Mum of six who fraudulently claimed £55,000 in benefits loses appeal against custodial sentence

Lord Pentland
Lord Pentland

A woman who was convicted of fraudulently obtaining £55,000 in child tax credits and sentenced to a year’s imprisonment has had her appeal against the imposition of a custodial sentence refused by the Appeal Court of the High Court of Justiciary.

It was argued by RA, who pled guilty to fraudulently receiving the credits between May 2012 and January 2018, that the circumstances in which she committed the offence ought to have resulted in an alternative to custody being the more appropriate disposal.

The appeal was heard by Lord Pentland and Lord Matthews. The appellant was represented by Collins, solicitor advocate, and the Crown by Jessop, solicitor advocate.

Abusive ex-partner

The appellant had certified that she was a single parent living with her children at an address in East Lothian, when she had in fact been living with a partner in full-time employment. At the sentencing diet, it was explained that she was the primary carer for six children, that the father of the eldest child was deceased, and that her now ex-partner had been abusive towards her, had been dependent on alcohol, and had failed to provide for her and her children financially.

A criminal justice social work report prepared on the appellant explained that she was unlikely to ever pay back the full amount defrauded but was at a low risk of reoffending. Whilst fit to carry out unpaid work, the appellant would only be able to do this if suitable childcare arrangements could be made. The appellant’s current partner, who was also the father of her youngest child, had indicated he would be able to care for all the children in the event of a custodial sentence being imposed.

The sentencing sheriff, having regard to the guideline case of Gill v Thomson (2010), determined that only a custodial sentence was appropriate given that the appellant had pled guilty to a serious offence involving deliberate benefit fraud over a long period of time. She imposed a headline sentence of 18 months’ imprisonment, reduced to 12 by the plea discount.

In selecting the sentence the sheriff acknowledged that while the appellant’s family circumstances were compelling they did not persuade her that, where she would retain her tenancy and where her new partner could care for the children whilst she was in custody, the circumstances could be said to be sufficiently exceptional to justify an alternative to custody.

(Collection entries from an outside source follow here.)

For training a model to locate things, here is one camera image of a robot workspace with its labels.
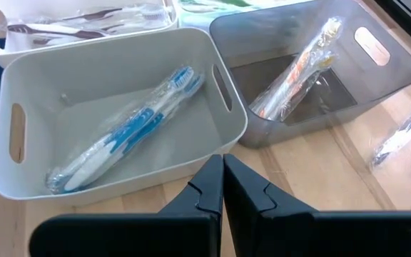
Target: white plastic bin
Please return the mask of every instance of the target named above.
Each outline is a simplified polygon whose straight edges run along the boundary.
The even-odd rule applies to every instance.
[[[89,189],[49,193],[44,185],[47,171],[80,138],[88,138],[109,114],[140,99],[186,64],[203,70],[206,81],[185,108]],[[9,154],[11,110],[16,104],[26,117],[21,163]],[[223,61],[209,35],[198,29],[29,54],[10,64],[1,80],[0,194],[71,205],[120,196],[194,174],[210,155],[229,151],[246,126],[245,109]]]
[[[171,19],[173,23],[161,29],[153,29],[148,31],[141,31],[132,34],[122,34],[115,36],[108,36],[100,39],[92,39],[92,41],[105,41],[117,37],[124,37],[128,35],[146,34],[155,31],[169,30],[178,27],[178,3],[176,0],[0,0],[0,10],[4,13],[6,18],[22,18],[24,16],[48,16],[52,18],[61,18],[67,16],[74,16],[80,9],[86,9],[94,6],[124,6],[128,4],[150,2],[155,4],[164,4],[171,7]],[[30,49],[27,41],[21,41],[19,37],[14,34],[9,34],[6,38],[6,47],[0,49],[0,66],[5,68],[16,57],[23,54],[45,51],[48,49],[64,48],[72,45],[84,44],[85,41],[77,41],[69,44],[58,46],[47,46],[40,49]]]

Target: toothbrush handle
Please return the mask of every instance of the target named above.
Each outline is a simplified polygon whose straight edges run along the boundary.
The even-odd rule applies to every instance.
[[[7,26],[7,31],[31,35],[46,34],[50,36],[75,36],[78,39],[97,39],[106,36],[99,31],[80,30],[51,24],[13,24]]]
[[[123,150],[123,156],[125,156],[134,148],[134,146],[144,140],[147,136],[150,136],[157,128],[159,128],[163,123],[164,118],[164,114],[158,114],[149,124],[147,124],[147,126],[143,127],[132,139],[130,139],[128,145],[126,145]]]
[[[138,133],[147,123],[149,123],[155,115],[155,111],[150,108],[145,108],[139,111],[133,118],[127,120],[122,126],[117,128],[109,136],[106,144],[115,141],[115,145],[111,149],[111,153],[114,153],[125,142],[127,142],[132,136]]]
[[[113,8],[113,9],[107,9],[107,10],[102,10],[102,11],[97,11],[92,14],[84,14],[80,16],[75,16],[75,17],[70,17],[70,18],[65,18],[62,19],[62,21],[95,21],[99,19],[105,19],[111,16],[111,14],[115,11],[121,11],[122,8]]]

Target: blue toothbrush
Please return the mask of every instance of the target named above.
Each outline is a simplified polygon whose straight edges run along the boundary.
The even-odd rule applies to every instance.
[[[129,151],[131,151],[138,143],[150,136],[154,131],[156,131],[161,125],[168,121],[172,115],[177,111],[180,103],[190,98],[194,93],[196,93],[199,88],[204,83],[204,76],[196,76],[192,82],[185,87],[181,96],[179,96],[176,101],[172,101],[167,105],[164,110],[158,113],[156,117],[147,126],[144,126],[131,140],[128,141],[125,149],[123,150],[123,156],[125,156]]]
[[[167,84],[162,84],[155,89],[154,98],[149,99],[149,102],[136,115],[102,137],[66,168],[61,170],[56,168],[49,174],[46,178],[47,186],[54,193],[68,193],[85,186],[86,181],[92,182],[90,178],[96,179],[101,176],[110,168],[111,165],[107,167],[108,163],[116,162],[115,152],[151,122],[164,108],[166,102],[171,101],[171,98],[178,92],[182,92],[190,84],[193,76],[194,70],[188,66],[174,72],[167,80]]]

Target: gray translucent bin
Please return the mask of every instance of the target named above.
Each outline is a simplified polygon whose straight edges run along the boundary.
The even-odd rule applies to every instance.
[[[248,105],[332,16],[345,20],[333,67],[283,123],[254,114]],[[210,25],[210,34],[247,108],[248,128],[240,143],[251,148],[348,122],[411,84],[411,55],[352,0],[224,16]]]
[[[49,193],[44,185],[47,171],[72,149],[89,146],[103,120],[139,101],[182,65],[204,71],[206,79],[185,108],[86,190]],[[221,88],[214,69],[222,75]],[[14,147],[12,108],[17,105],[26,114],[21,163],[9,155]],[[0,194],[71,205],[120,196],[194,174],[210,155],[229,151],[246,126],[245,109],[216,47],[207,33],[197,29],[22,56],[6,68],[1,81]]]

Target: toothbrush
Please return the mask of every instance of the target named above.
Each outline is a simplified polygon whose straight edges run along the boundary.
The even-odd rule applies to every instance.
[[[97,39],[108,36],[108,34],[103,31],[82,30],[53,24],[12,24],[7,26],[7,30],[34,36],[70,36],[76,39]]]
[[[162,28],[171,23],[169,13],[160,6],[141,8],[140,13],[132,17],[125,17],[125,13],[115,15],[112,19],[91,22],[87,26],[96,27],[105,32],[116,35]]]
[[[183,69],[179,72],[179,75],[182,76],[182,74],[184,72],[187,72],[187,70],[188,68]],[[98,177],[102,176],[102,174],[106,172],[110,167],[112,167],[112,165],[114,165],[117,161],[123,158],[125,153],[131,150],[128,149],[128,145],[135,146],[143,138],[145,138],[151,132],[156,130],[156,128],[158,128],[161,125],[164,118],[170,113],[172,113],[175,108],[178,107],[181,100],[183,100],[187,96],[192,95],[192,91],[196,92],[198,89],[197,83],[199,82],[199,79],[200,77],[194,78],[193,80],[190,79],[190,81],[188,81],[186,84],[183,84],[181,91],[175,92],[179,92],[180,96],[166,94],[166,101],[159,101],[158,108],[156,109],[156,111],[152,111],[153,119],[145,123],[140,130],[131,133],[132,136],[117,135],[116,140],[111,141],[115,143],[109,143],[107,146],[104,146],[100,153],[95,154],[91,159],[87,160],[86,165],[83,165],[83,167],[80,168],[71,177],[71,179],[68,181],[64,188],[67,191],[70,191],[74,188],[78,188],[79,186],[86,186],[87,184],[95,181]]]
[[[151,135],[157,128],[159,128],[164,122],[168,121],[171,118],[171,115],[177,111],[180,103],[190,98],[194,95],[199,88],[204,83],[204,76],[199,75],[196,76],[190,84],[185,87],[182,92],[182,95],[178,97],[175,101],[172,101],[169,105],[167,105],[164,110],[160,111],[158,115],[149,123],[147,126],[143,127],[131,140],[129,140],[128,144],[126,145],[125,149],[123,150],[123,155],[127,154],[131,151],[138,143],[144,140],[147,136]]]
[[[47,186],[54,193],[75,191],[81,183],[93,175],[97,168],[101,167],[115,151],[125,144],[132,136],[139,132],[155,115],[166,105],[166,102],[179,91],[184,90],[194,75],[191,67],[184,67],[163,82],[154,92],[155,97],[136,115],[130,117],[118,128],[106,134],[98,142],[88,148],[78,158],[72,161],[66,168],[56,168],[46,179]]]
[[[161,6],[159,4],[150,4],[150,3],[134,4],[133,6],[104,9],[104,10],[93,12],[91,14],[83,14],[80,16],[69,17],[69,18],[62,19],[59,22],[74,21],[77,23],[83,23],[83,22],[88,22],[88,21],[98,21],[102,19],[108,19],[108,18],[111,18],[119,14],[136,14],[138,11],[141,11],[143,8],[146,8],[146,7],[149,7],[152,9],[154,8],[162,9],[164,6]]]
[[[410,141],[411,117],[409,117],[391,137],[389,137],[381,146],[378,147],[370,163],[371,166],[373,168],[378,167],[391,153],[399,151]]]
[[[133,138],[131,138],[126,144],[125,148],[120,148],[119,153],[115,153],[107,162],[105,162],[100,168],[100,172],[95,172],[92,176],[87,178],[85,181],[80,181],[77,179],[77,182],[74,186],[82,185],[86,186],[91,182],[95,181],[97,178],[102,176],[110,167],[112,167],[117,161],[120,161],[124,156],[126,156],[131,150],[134,149],[140,142],[149,137],[155,131],[157,131],[162,125],[169,121],[172,116],[177,112],[180,104],[194,95],[199,88],[204,83],[204,76],[196,76],[190,84],[185,87],[183,92],[178,93],[177,96],[174,96],[173,100],[166,102],[166,106],[155,116],[155,118],[150,121],[146,126],[144,126]]]
[[[289,114],[286,110],[293,102],[294,95],[303,89],[304,82],[316,71],[328,68],[334,61],[333,53],[328,50],[340,36],[342,29],[343,23],[339,17],[328,19],[288,69],[254,100],[250,105],[251,110],[263,119],[286,119]]]

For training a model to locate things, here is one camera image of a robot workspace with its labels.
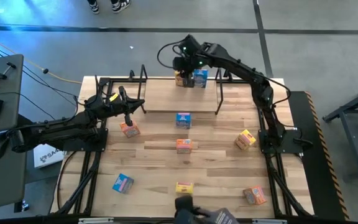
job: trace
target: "small box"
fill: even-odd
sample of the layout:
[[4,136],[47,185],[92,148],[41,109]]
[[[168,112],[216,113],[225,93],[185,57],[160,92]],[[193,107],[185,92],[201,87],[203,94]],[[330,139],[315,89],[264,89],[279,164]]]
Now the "small box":
[[206,87],[206,81],[208,79],[207,69],[196,69],[193,71],[194,87]]
[[112,186],[112,189],[116,190],[122,194],[126,194],[128,192],[128,190],[132,187],[133,183],[134,183],[134,179],[132,179],[124,174],[119,174],[116,182]]
[[127,138],[140,134],[139,128],[135,121],[132,121],[132,126],[128,126],[125,122],[120,124],[121,131],[127,136]]
[[192,194],[193,193],[193,183],[186,183],[186,182],[177,182],[175,187],[177,193],[181,194]]
[[259,186],[251,187],[242,191],[250,205],[260,205],[266,202],[264,192]]
[[191,139],[178,139],[177,140],[177,153],[189,154],[193,149],[193,141]]
[[256,142],[256,139],[251,135],[248,130],[244,130],[241,134],[238,135],[236,140],[234,141],[238,147],[242,150],[246,150],[251,146],[253,143]]
[[183,86],[183,78],[180,76],[179,71],[174,71],[175,74],[175,83],[177,86]]
[[191,127],[191,114],[177,113],[177,128],[190,129],[190,127]]

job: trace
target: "concrete floor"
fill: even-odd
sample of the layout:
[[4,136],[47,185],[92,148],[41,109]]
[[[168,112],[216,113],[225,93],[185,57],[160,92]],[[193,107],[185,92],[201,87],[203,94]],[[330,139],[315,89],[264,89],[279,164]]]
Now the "concrete floor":
[[[0,25],[130,28],[232,28],[256,29],[252,0],[133,0],[133,5],[113,14],[108,0],[99,0],[101,13],[93,15],[85,0],[0,0]],[[358,30],[358,1],[259,0],[265,29]],[[195,33],[200,42],[217,42],[251,67],[265,72],[258,34]],[[139,74],[145,64],[149,75],[172,75],[155,59],[164,44],[186,33],[163,32],[21,32],[0,31],[0,42],[63,78],[82,81],[84,75]],[[273,75],[284,78],[292,90],[309,91],[319,117],[358,93],[358,35],[266,35]],[[161,59],[170,63],[170,50]],[[30,66],[39,75],[40,70]],[[80,85],[42,77],[51,86],[78,94]],[[53,116],[69,116],[74,107],[48,88],[24,76],[22,93],[43,101]],[[20,112],[32,120],[48,119],[21,100]],[[358,180],[343,182],[356,171],[342,125],[320,121],[331,159],[340,179],[351,220],[358,221]],[[31,209],[13,214],[13,206],[0,207],[0,218],[48,213],[56,179],[26,185]],[[42,194],[45,200],[38,200]]]

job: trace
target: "sneaker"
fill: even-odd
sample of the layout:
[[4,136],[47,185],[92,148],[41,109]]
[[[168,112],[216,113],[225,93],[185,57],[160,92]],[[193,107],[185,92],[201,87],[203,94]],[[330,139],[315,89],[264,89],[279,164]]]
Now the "sneaker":
[[95,1],[93,5],[89,5],[93,14],[99,14],[99,5],[98,5],[98,2]]
[[117,3],[112,5],[112,12],[118,13],[126,9],[131,4],[131,0],[118,0]]

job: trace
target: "blue box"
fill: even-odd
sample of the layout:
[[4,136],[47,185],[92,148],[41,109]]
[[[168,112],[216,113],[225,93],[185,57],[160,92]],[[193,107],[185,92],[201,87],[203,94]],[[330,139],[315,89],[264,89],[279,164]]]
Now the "blue box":
[[194,77],[194,87],[206,87],[206,81],[208,79],[208,70],[207,69],[196,69],[193,72]]
[[177,113],[177,128],[190,129],[190,127],[191,127],[191,114]]
[[119,174],[116,180],[116,183],[112,186],[113,190],[117,190],[120,193],[126,194],[126,192],[132,187],[134,179],[124,175]]

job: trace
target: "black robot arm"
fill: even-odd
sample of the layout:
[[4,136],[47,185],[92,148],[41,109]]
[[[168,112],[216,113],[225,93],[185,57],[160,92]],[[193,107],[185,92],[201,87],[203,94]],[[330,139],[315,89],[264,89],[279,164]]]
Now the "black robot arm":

It was submitted for the appellant that, while the court was entitled to consider a custodial sentence, the circumstances surrounding the commission of the offence, which she claimed was to support the family in circumstances where her partner failed to provide financially for her by instead spending money intended for the family on alcohol, mitigated the high value of the fraud.

Counsel for the appellant further submitted that the appellant was concerned for the welfare of the children should a custodial sentence be imposed, with her current partner having made an application for an interdict preventing her former partner from removing them, and esto a custodial sentence was appropriate, the headline sentence of 18 months’ imprisonment was excessive.

Prolonged course of dishonesty

The opinion of the court was delivered by Lord Pentland. Explaining the sentencing guidelines established by Gill v Thomson, he said: “There can be no doubt that, in view of the large sum defrauded by the appellant, a custodial sentence would normally be required in terms of the guidelines approved in Gill v Thomson. The circumstances would have to be truly exceptional to justify the imposition of a non-custodial penalty in a case where such a large sum of state benefits had been fraudulently obtained.”

He continued: “Having given close consideration to all the circumstances of the present case, we are unable to say that a non-custodial disposal would be appropriate. The appellant deliberately defrauded the state of a very large amount of benefits over many years. She was well aware that she was not entitled to these benefits. Yet she persisted in a prolonged course of conscious dishonesty.”

Addressing the possible mitigating factors presented by the appellant, he said: “We acknowledge the various difficulties that the appellant faced with her former partner, but we do not consider that these were sufficient to justify fraud on such a substantial and sustained scale. As the Sheriff aptly observed, it is important to ensure consistency and predictability in sentencing in cases of this type.”

Turning to the length of the custodial sentence, Lord Pentland said: “The Sheriff took full account of the appellant’s personal and family circumstances. She noted that the appellant would retain her tenancy and that her current partner could care for the children. The Sheriff selected a headline sentence which, in our view, properly reflected the appellant’s particular circumstances, including her various difficulties and the challenges she has faced. We can find no fault in the approach that the Sheriff adopted or with the headline sentence she selected.”

For these reasons, the appeal was refused.